Aim of the exercise -> How many lines of the listing below contain "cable"? State the number alone.

Given data ->
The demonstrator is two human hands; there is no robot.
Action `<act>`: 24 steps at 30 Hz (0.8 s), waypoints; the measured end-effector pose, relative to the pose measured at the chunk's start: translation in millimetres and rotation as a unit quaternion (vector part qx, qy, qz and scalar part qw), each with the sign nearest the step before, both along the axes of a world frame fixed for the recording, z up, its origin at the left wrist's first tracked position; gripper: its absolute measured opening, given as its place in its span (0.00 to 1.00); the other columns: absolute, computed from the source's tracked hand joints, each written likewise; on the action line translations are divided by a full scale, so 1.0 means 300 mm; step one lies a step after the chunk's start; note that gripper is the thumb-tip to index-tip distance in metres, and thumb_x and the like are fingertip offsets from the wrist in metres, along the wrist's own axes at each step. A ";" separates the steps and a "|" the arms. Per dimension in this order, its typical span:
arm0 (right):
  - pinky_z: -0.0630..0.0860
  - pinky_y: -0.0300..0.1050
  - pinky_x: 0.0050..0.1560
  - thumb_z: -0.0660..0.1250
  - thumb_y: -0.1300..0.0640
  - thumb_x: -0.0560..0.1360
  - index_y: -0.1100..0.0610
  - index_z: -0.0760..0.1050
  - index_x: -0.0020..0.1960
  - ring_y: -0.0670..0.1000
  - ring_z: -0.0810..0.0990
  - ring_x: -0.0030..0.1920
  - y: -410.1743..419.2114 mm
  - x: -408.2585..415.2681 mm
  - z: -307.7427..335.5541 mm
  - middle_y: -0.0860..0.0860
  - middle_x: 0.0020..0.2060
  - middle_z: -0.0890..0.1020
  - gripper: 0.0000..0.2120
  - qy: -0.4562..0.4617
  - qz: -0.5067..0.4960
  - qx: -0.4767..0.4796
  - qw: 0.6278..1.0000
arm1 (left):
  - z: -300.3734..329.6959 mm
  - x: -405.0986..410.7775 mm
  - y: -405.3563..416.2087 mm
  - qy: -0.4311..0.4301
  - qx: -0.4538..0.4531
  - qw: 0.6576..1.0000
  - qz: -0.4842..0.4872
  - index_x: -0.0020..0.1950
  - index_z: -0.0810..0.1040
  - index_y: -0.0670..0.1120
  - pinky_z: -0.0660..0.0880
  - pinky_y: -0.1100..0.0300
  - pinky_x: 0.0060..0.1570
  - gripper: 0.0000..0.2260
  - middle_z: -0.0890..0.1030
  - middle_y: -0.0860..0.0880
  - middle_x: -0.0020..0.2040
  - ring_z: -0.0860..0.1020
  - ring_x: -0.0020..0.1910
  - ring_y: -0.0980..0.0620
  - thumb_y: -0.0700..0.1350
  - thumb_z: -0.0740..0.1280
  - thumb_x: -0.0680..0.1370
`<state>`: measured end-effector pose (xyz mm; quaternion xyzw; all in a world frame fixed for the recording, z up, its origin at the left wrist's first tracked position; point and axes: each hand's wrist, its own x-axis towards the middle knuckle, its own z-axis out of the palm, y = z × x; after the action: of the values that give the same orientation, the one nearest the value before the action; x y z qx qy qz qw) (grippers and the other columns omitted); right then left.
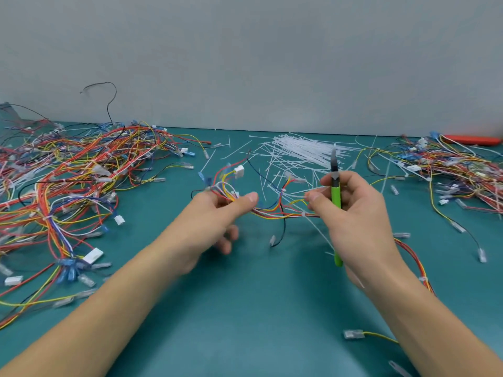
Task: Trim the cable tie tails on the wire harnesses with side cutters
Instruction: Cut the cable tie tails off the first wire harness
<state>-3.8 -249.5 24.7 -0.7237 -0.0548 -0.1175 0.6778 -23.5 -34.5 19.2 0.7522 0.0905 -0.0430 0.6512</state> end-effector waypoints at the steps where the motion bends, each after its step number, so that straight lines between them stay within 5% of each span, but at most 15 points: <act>1: 0.79 0.63 0.57 0.75 0.61 0.76 0.48 0.78 0.48 0.60 0.83 0.44 -0.004 0.001 0.003 0.59 0.44 0.84 0.10 -0.002 -0.002 0.003 1.000 | 0.012 -0.004 0.020 0.017 0.057 0.998 -0.034 0.46 0.82 0.49 0.68 0.61 0.22 0.23 0.73 0.52 0.32 0.72 0.28 0.50 0.68 0.73 0.71; 5: 0.80 0.64 0.55 0.74 0.62 0.77 0.49 0.77 0.48 0.60 0.81 0.42 -0.005 0.002 0.006 0.63 0.43 0.82 0.10 0.000 0.001 0.018 1.000 | 0.066 -0.035 0.045 0.088 0.085 0.978 -0.167 0.39 0.83 0.45 0.63 0.66 0.20 0.37 0.68 0.49 0.28 0.67 0.20 0.51 0.79 0.62 0.67; 10: 0.82 0.57 0.52 0.74 0.64 0.77 0.51 0.77 0.49 0.49 0.81 0.40 0.005 -0.002 -0.001 0.49 0.37 0.84 0.10 0.014 0.015 0.024 0.999 | 0.102 -0.081 0.031 0.037 0.033 0.952 -0.302 0.39 0.85 0.44 0.68 0.66 0.20 0.25 0.82 0.43 0.31 0.76 0.21 0.52 0.66 0.68 0.76; 13: 0.82 0.54 0.52 0.73 0.65 0.77 0.52 0.78 0.50 0.52 0.83 0.40 0.009 -0.007 -0.003 0.46 0.37 0.85 0.09 0.010 0.030 0.021 0.999 | 0.087 -0.072 -0.024 -0.118 -0.059 0.974 -0.182 0.48 0.86 0.46 0.77 0.60 0.25 0.06 0.87 0.43 0.46 0.86 0.37 0.46 0.48 0.73 0.79; 15: 0.82 0.49 0.50 0.73 0.65 0.77 0.53 0.78 0.50 0.51 0.83 0.41 0.015 -0.011 -0.003 0.46 0.37 0.85 0.09 0.006 0.041 0.023 0.999 | 0.055 -0.048 -0.066 -0.164 -0.075 0.981 -0.069 0.54 0.84 0.45 0.79 0.57 0.29 0.06 0.87 0.45 0.51 0.87 0.44 0.45 0.39 0.74 0.78; 19: 0.82 0.43 0.49 0.73 0.66 0.77 0.54 0.78 0.51 0.49 0.83 0.41 0.022 -0.015 -0.006 0.47 0.38 0.85 0.09 0.014 0.062 0.047 0.997 | -0.007 -0.016 -0.091 -0.133 -0.057 0.989 0.000 0.60 0.80 0.45 0.79 0.57 0.27 0.11 0.86 0.47 0.50 0.86 0.42 0.47 0.36 0.73 0.79; 24: 0.80 0.38 0.47 0.73 0.67 0.76 0.54 0.78 0.51 0.48 0.83 0.40 0.025 -0.008 -0.010 0.49 0.39 0.84 0.10 0.022 0.072 0.062 0.995 | -0.031 0.012 -0.063 -0.090 -0.003 0.994 -0.066 0.57 0.83 0.47 0.71 0.63 0.23 0.06 0.87 0.50 0.46 0.80 0.34 0.55 0.40 0.69 0.82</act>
<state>-6.3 -241.9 21.6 -0.6767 -0.0842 -0.0553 0.7294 -20.0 -53.5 10.0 0.7556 -0.0185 -0.0180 0.6545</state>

Solution below -> 2